◆ ACTION ITEM ◆
Wherever the word "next" appears in a line of the records, copy that line.

◆ SOURCE MATERIAL ◆

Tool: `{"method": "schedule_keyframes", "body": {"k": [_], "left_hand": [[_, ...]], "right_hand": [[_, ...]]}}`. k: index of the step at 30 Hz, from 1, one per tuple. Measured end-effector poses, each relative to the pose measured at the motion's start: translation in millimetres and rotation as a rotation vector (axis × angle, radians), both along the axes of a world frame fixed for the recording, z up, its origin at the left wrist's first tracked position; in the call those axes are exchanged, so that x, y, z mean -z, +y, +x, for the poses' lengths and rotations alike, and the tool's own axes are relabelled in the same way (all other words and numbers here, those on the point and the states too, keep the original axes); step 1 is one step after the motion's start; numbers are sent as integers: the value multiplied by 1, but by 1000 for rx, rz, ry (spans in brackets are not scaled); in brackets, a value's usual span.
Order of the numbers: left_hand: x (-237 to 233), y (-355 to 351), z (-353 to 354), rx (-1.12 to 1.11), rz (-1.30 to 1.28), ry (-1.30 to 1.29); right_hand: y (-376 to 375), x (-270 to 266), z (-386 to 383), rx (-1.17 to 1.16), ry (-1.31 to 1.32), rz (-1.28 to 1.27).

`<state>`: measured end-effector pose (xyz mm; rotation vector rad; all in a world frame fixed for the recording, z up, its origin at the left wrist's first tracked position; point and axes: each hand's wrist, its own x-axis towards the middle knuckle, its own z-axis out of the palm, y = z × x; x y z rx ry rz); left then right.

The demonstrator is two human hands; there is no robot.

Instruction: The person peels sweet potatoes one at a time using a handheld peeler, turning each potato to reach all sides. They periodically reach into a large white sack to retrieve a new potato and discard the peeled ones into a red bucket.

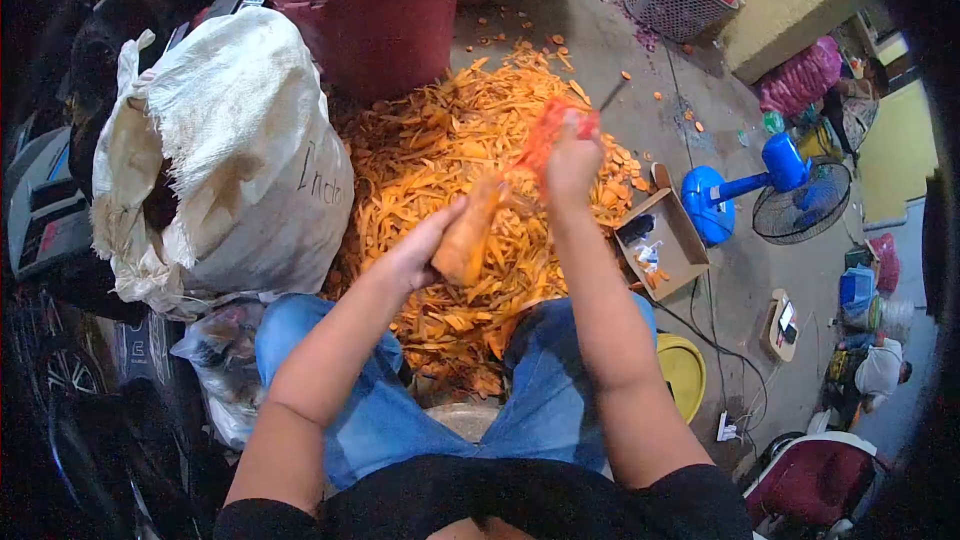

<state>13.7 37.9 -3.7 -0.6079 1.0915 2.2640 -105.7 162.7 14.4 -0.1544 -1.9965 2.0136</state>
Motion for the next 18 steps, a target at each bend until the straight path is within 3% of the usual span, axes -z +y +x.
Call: {"method": "schedule_keyframes", "body": {"k": [4,6,7,9,11,13,18], "left_hand": [[-5,1,-8,-126,132,-33],[-2,4,-8,-268,80,10],[-2,1,-7,-271,79,9],[-2,-5,-6,-1,-198,2],[-10,9,5,51,-117,-3],[-12,12,10,199,-5,-9],[4,-6,-6,-4,109,-35]], "right_hand": [[-30,6,51,-188,118,154],[-34,3,62,-263,82,404],[-35,10,56,-228,105,404],[-30,14,34,-55,128,420],[-1,35,-19,71,106,266],[17,23,-29,274,-52,291],[-7,10,10,-9,86,225]]}}
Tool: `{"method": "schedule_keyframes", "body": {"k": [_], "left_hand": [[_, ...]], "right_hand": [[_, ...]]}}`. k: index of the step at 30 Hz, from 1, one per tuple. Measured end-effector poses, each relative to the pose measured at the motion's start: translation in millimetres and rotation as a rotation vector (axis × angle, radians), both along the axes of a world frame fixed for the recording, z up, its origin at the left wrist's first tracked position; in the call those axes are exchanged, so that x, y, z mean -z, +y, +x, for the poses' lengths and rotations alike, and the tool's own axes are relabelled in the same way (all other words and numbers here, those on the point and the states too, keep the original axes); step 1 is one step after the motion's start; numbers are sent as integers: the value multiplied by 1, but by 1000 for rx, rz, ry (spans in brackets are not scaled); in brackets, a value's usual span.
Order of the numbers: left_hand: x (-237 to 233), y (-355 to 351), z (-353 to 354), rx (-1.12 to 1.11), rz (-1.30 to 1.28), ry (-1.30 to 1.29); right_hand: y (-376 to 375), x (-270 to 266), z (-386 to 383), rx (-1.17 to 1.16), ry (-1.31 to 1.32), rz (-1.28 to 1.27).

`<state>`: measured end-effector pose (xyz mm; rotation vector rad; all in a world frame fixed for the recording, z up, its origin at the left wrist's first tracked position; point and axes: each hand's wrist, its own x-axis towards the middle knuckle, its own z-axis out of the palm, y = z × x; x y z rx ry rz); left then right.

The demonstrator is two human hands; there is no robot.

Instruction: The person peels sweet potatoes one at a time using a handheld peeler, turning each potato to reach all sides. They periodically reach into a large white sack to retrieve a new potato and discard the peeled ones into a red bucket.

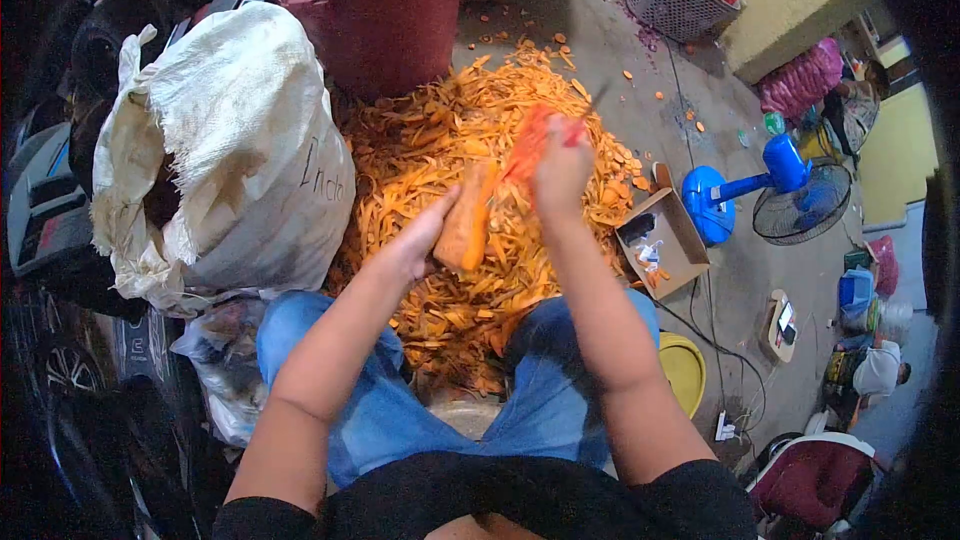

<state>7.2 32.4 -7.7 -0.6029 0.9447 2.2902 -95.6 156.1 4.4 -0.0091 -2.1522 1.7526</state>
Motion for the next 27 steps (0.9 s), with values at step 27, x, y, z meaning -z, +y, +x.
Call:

◆ RESULT FOR THIS TASK ◆
Motion for the next 18 steps, a target at each bend until the straight path is within 3% of the usual span, axes -z +y +x.
Motion for the next 27 steps (0.9 s), with values at step 27, x, y, z meaning -z, +y, +x.

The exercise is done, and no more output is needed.